Maxime Touratier (F)

Né en 1971
Vit et travaille à Aubervilliers, France

HEGEMONIC MARKET
Par Anouk Le Bourdiec

Comme toujours dans le travail de Maxime Touratier, la série « Hegemonic Market » s’appréhende comme un répertoire de tensions interprétatives à double enjeu : perte de repères architecturaux, de repères géographiques, pertes d’identifications … Où sommes nous ? Que regardons nous? … L’image se structure autour d’une dualité du poétique à travers des éléments visuels ambigus dans le paysage et la composition d’un objet, d’un ensemble, non identifiable de prime abord, de l’ordre du semi abstrait. Le doute survient quand apparait, à travers ces formes, l’impression d’occupation du territoire ; le basculement iconique du cadrage révèle des impressions de formes agressives ; une sensation militaire s’empare de nous.

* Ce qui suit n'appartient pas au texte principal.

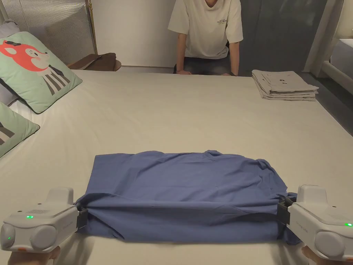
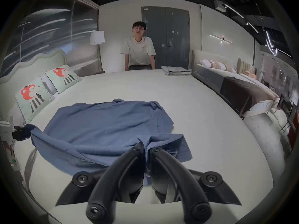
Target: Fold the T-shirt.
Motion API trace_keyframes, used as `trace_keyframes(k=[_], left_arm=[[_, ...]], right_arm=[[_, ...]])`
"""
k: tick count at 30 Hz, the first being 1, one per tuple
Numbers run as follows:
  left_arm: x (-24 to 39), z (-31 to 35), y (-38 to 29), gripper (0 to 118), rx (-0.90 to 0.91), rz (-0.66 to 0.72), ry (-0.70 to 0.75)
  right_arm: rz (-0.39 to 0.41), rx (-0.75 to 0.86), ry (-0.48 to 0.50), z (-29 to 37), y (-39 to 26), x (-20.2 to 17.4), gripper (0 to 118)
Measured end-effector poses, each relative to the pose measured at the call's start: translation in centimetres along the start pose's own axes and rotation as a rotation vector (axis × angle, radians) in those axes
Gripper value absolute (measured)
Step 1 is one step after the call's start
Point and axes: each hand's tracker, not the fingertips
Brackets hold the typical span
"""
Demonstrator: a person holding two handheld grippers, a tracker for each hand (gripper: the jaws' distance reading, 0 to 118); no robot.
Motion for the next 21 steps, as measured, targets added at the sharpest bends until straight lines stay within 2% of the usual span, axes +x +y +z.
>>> trace_keyframes(k=[9,13,16,17,18,19,20,21], left_arm=[[0.0,-8.7,1.4,4,-0.164,-0.009,0.035],[0.6,-8.6,1.5,4,-0.172,-0.011,0.05],[0.7,-8.2,1.3,4,-0.165,-0.04,0.055],[0.7,-7.9,1.3,6,-0.159,-0.038,0.052],[0.5,-7.7,1.3,10,-0.154,-0.027,0.043],[0.4,-7.2,1.5,25,-0.148,-0.003,0.032],[0.4,-6.6,1.8,47,-0.135,0.015,0.022],[0.4,-5.7,2.2,69,-0.099,0.047,0.005]], right_arm=[[0.029,-0.168,-0.023,-10.0,1.2,0.3,5],[-0.003,-0.242,-0.024,-12.0,-0.1,0.7,5],[-0.014,-0.21,-0.021,-11.3,-0.6,0.9,8],[-0.015,-0.21,-0.021,-10.7,-0.4,0.7,14],[-0.02,-0.207,-0.024,-10.1,-0.1,0.7,26],[-0.025,-0.194,-0.023,-9.4,0.2,0.7,53],[-0.027,-0.154,-0.017,-8.5,0.5,0.7,75],[-0.027,-0.089,-0.015,-7.3,1.0,0.6,86]])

Un enchevêtrement de poutres métalliques, une barre orange traversant l’espace à l’instar d’un barrage de sécurité, une structure métallique composée de grilles organisées de façon carcérale, un Aigle métallique orné de
paraboles …

L’axe de lecture de « Hegemonic Market » est alors offert dans un état des lieux colorimétrique. Nous sommes immergés dans les univers construits du paysage urbain moyen et de la Communication. Ces fragments architecturaux peuvent être dès lors appréhendés dans leur ensemble. Et ce sont trouble et malaise qui se définissent alors face à la contemplation … Tout n’est que logos de grands groupes commerciaux ; ces centres commerciaux connus comme représentants d’une culture de consommation de masse et grand public. Fragmentés, recadrés, ces images de la culture populaire s’offrent soudainement à notre mémoire. Et l’image se crée dans son ensemble. L’aigle qui nous a emporté si loin dans notre interprétation somme toute imaginaire, poussez en ce qui me concerne aux confins de l’ex URSS, est un détail du logo de Carrefour, âprement cadré par Maxime Touratier.

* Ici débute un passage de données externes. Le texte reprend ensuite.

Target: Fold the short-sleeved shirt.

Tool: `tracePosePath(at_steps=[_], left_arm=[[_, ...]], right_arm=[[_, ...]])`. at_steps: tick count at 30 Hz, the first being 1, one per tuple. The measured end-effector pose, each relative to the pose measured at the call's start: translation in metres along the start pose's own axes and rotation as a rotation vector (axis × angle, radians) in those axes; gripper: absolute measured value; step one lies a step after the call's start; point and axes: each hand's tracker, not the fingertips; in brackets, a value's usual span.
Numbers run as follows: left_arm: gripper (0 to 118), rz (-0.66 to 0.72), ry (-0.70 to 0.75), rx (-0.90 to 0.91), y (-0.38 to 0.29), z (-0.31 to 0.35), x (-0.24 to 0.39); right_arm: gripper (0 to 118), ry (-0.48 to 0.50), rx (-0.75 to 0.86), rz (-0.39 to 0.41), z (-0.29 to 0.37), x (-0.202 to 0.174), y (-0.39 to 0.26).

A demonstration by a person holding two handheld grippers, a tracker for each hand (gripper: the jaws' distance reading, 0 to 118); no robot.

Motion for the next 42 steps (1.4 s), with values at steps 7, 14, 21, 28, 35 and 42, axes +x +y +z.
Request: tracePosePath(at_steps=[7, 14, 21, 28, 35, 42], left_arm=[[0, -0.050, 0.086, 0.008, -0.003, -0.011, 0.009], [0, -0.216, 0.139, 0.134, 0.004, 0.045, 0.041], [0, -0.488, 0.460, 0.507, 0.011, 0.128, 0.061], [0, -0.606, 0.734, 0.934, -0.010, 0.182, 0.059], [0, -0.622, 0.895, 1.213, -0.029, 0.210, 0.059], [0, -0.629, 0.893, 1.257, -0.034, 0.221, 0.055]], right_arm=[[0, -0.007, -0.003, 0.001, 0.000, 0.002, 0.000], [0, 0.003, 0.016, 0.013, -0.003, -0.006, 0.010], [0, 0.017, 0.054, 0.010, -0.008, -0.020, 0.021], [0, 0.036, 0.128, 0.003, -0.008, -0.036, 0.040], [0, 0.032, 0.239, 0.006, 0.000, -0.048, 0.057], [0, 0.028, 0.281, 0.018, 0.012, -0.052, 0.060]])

La question est récurrente et constamment retravaillée, offrant des découvertes d’interprétations photographiques propres à l’oeuvre de Maxime. Quand l’objet, le sujet, le détail, le stéréotype de la consommation d’une culture de masse devient oeuvre par le biais de l’artiste. Il nous amène vers cette confrontation à la fois douce et amère du regard, face à la pensée évidente, ici d’une culture qui génère ses propres esthétiques ; mettant en scène à travers ses oeuvres photographiques la scène de bataille ; une militarisation de l’économie de marché. L’âpreté d’une guerre économique est alors révélée par le basculement de l’image et cette série désenchante cette invasion communicationnelle par un cadrage acéré. Telles les lances acérées de la Bataille de San Romano d’Ucello.

L’esthétique standardisée des panneaux signalétiques induit la double lecture de la notion de matérialité de l’objet et de son appropriation. Il y apparait cette stabilisation de la communauté du quotidien à travers ces logos géants et l’émergence éphémère de notre impression cinétique d’une culture consumériste qui génère ses propres esthétiques.